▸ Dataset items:
= Beginning of Section =
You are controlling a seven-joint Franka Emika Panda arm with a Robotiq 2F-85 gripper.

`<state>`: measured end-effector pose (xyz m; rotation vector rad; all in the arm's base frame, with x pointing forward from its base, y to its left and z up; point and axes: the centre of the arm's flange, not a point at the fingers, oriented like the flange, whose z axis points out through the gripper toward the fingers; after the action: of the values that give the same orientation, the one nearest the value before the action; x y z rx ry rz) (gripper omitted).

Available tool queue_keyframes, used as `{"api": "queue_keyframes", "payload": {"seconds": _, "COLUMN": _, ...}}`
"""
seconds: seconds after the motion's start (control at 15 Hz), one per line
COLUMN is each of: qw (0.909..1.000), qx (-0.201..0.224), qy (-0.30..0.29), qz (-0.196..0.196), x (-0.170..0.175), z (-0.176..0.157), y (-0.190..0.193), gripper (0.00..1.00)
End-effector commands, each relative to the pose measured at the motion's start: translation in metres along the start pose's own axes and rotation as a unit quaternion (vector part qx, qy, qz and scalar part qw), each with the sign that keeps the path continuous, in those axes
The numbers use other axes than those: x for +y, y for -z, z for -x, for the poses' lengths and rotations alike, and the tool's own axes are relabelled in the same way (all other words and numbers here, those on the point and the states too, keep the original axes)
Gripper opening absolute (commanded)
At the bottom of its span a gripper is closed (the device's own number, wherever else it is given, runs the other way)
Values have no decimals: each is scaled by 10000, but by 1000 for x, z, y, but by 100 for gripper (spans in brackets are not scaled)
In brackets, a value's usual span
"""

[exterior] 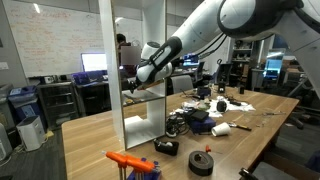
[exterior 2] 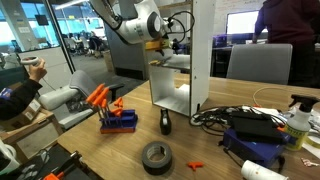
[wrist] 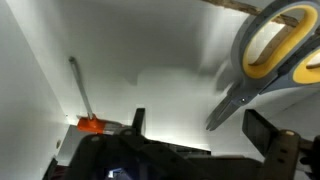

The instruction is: Remove the tape and scissors from the shelf and put them on the table

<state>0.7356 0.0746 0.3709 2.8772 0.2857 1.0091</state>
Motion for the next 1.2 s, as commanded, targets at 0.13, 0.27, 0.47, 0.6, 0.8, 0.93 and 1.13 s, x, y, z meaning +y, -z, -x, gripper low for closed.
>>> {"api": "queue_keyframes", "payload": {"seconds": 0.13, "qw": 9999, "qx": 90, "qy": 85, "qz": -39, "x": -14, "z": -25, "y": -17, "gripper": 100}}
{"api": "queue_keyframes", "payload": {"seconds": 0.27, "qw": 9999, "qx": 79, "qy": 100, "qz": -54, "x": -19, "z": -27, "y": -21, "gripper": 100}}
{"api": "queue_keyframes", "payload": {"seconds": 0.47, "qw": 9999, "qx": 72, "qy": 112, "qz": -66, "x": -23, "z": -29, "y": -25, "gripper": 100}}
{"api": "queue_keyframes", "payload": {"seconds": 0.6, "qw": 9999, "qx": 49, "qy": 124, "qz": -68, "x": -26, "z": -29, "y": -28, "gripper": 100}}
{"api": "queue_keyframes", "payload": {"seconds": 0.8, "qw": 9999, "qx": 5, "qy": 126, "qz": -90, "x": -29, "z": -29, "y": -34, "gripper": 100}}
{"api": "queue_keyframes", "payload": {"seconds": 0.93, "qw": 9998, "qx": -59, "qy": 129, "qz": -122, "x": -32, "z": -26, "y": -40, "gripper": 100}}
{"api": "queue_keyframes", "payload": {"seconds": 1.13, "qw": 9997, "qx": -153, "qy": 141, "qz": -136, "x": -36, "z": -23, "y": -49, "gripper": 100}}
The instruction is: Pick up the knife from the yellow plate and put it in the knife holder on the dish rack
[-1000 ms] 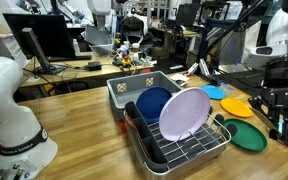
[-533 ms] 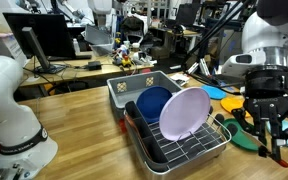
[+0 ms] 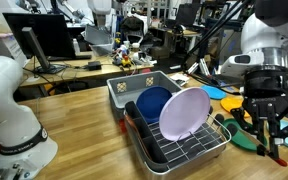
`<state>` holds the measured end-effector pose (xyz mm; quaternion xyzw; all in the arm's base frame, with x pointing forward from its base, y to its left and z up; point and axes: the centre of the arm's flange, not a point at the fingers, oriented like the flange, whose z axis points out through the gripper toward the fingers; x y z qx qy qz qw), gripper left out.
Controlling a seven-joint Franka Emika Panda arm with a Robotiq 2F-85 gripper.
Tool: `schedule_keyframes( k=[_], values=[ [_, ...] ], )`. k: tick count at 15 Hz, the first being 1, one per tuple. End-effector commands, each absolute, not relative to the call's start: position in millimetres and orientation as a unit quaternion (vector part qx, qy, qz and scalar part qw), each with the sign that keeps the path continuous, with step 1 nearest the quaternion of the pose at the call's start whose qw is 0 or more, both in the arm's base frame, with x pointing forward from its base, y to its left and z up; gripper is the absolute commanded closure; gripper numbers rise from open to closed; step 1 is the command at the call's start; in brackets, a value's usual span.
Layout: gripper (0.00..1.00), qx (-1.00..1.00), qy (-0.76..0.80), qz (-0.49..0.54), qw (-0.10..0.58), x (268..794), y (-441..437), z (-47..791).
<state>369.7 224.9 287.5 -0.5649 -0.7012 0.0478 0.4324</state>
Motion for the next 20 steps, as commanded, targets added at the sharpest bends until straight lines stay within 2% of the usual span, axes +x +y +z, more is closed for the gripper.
schedule_keyframes(
  k=[1,7,13,18,19,20],
  values=[
    [0.96,-0.553,-0.714,0.026,0.428,368.6,240.5,288.4],
    [0.96,-0.523,-0.727,-0.058,0.440,384.7,303.4,305.2],
    [0.96,-0.481,-0.722,-0.113,0.483,396.8,338.7,298.3],
    [0.96,-0.466,-0.735,-0.139,0.473,397.2,364.9,295.0],
    [0.85,-0.473,-0.731,-0.116,0.479,394.1,357.0,297.6],
    [0.85,-0.472,-0.732,-0.120,0.476,394.8,360.6,298.4]
  ],
)
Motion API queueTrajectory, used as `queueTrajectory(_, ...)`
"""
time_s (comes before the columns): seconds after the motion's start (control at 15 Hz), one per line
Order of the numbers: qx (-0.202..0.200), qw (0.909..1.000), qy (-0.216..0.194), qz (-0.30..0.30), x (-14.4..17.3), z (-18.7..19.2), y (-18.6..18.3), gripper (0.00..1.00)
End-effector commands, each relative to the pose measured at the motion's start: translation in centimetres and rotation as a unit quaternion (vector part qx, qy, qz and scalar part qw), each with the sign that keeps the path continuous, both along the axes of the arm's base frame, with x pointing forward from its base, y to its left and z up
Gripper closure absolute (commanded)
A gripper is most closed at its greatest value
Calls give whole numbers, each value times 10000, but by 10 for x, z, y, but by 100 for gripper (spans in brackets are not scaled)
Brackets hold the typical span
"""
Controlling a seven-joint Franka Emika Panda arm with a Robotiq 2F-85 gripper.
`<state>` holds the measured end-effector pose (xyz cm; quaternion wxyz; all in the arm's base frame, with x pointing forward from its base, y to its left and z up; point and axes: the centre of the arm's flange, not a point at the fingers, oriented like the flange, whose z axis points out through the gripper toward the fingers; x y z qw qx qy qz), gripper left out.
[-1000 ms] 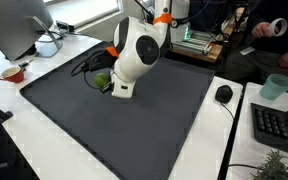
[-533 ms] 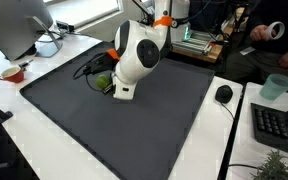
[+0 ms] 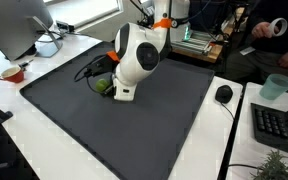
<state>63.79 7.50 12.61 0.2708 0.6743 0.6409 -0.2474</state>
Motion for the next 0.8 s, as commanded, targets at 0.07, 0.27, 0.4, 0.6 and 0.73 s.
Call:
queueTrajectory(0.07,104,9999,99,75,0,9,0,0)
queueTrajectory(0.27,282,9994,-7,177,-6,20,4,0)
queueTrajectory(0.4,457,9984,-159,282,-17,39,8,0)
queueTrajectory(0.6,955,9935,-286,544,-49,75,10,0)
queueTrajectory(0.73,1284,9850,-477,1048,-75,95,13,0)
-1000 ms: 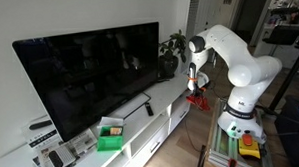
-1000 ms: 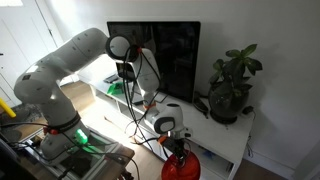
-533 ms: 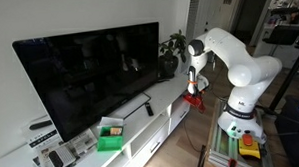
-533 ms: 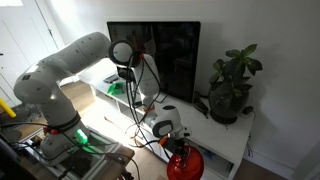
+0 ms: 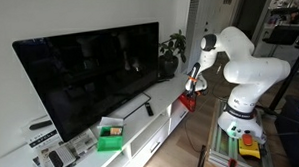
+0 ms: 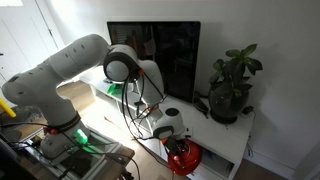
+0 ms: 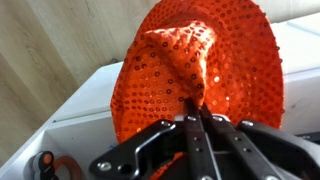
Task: Put the red hat in the shelf on the bottom right
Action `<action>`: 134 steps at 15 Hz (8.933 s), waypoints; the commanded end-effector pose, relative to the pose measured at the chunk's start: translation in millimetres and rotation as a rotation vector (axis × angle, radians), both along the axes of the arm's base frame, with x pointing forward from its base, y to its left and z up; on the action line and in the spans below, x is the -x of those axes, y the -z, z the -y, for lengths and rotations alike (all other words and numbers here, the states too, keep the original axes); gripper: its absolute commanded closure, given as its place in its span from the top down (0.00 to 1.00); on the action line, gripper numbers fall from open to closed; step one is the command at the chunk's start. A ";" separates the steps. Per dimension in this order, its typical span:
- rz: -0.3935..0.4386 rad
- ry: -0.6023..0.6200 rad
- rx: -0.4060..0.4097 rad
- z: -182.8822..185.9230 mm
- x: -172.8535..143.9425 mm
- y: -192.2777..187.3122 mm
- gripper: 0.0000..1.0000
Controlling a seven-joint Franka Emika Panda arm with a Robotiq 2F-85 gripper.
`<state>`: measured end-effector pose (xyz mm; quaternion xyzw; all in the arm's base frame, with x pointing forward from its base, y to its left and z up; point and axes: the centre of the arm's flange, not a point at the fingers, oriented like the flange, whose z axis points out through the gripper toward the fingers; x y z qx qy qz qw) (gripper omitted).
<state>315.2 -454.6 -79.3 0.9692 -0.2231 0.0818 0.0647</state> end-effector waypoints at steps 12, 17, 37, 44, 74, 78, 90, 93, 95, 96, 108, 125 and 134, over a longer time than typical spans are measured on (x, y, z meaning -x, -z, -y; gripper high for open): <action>0.159 0.018 -0.085 17.0 5.1 -14.0 0.02; 0.186 0.065 -0.243 14.3 0.7 -9.6 0.02; 0.324 0.273 -0.566 21.6 6.1 14.9 0.05; 0.334 0.289 -0.584 23.3 4.6 19.6 0.01; 0.710 0.880 -1.050 62.2 30.1 75.2 0.01; 0.784 0.905 -1.106 64.7 34.6 74.9 0.02; 0.815 0.827 -1.085 67.5 30.2 76.1 0.02; 0.796 0.820 -1.091 70.4 22.4 80.3 0.02; 0.767 0.804 -1.084 70.4 17.8 82.6 0.02; 0.760 0.800 -1.072 70.8 16.2 83.3 0.02; 0.804 0.823 -1.053 74.6 12.1 85.4 0.02; 0.799 0.830 -1.026 69.9 22.6 87.8 0.98; 0.754 0.711 -0.987 74.2 29.7 77.9 1.00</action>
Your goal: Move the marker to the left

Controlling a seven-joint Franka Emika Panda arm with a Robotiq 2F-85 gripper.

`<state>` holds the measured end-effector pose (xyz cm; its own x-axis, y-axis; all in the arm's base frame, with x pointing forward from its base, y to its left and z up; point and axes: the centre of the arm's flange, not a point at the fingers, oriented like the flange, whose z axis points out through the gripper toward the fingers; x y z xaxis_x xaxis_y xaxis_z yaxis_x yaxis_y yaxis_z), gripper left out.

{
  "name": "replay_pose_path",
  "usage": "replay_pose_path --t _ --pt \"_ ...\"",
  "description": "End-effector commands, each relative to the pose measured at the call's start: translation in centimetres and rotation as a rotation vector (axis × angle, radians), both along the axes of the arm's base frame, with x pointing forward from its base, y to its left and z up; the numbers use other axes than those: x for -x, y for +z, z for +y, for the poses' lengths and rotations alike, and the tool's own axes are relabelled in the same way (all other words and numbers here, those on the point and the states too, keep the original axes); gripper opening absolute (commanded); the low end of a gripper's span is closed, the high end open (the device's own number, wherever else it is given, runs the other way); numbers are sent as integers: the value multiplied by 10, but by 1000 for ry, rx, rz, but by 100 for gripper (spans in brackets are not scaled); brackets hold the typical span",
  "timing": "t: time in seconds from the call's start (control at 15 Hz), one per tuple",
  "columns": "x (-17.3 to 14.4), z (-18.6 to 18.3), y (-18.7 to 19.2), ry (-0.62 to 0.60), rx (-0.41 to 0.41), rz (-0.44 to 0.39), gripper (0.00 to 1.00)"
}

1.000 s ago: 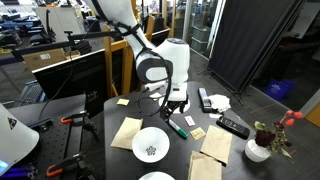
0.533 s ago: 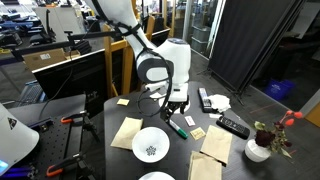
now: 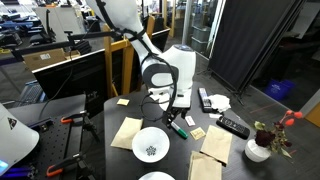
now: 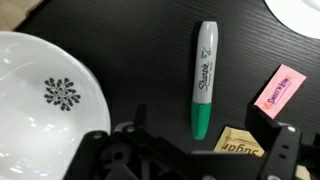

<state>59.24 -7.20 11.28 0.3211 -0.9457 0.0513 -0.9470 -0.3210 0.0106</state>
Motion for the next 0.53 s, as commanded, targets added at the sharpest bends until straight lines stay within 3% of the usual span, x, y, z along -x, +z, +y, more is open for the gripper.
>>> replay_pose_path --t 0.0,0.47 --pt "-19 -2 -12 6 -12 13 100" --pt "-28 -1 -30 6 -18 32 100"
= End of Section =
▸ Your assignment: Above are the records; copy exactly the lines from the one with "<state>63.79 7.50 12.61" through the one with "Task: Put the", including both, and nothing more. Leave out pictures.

▸ Worked solution:
<state>63.79 7.50 12.61 0.2708 0.6743 0.6409 -0.2474</state>
Motion for the next 0.8 s, as commanded, targets at 0.07, 0.27, 0.4, 0.6 and 0.73 s.
Call:
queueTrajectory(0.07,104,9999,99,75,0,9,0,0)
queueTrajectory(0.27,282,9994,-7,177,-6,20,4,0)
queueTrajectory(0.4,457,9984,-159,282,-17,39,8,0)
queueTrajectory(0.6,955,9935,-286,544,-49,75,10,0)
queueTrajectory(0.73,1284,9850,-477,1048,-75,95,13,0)
-1000 ms: 
-1000 ms: 
-533 ms: 
-533 ms: 
+0 ms: 
+0 ms: 
+0 ms: 
Task: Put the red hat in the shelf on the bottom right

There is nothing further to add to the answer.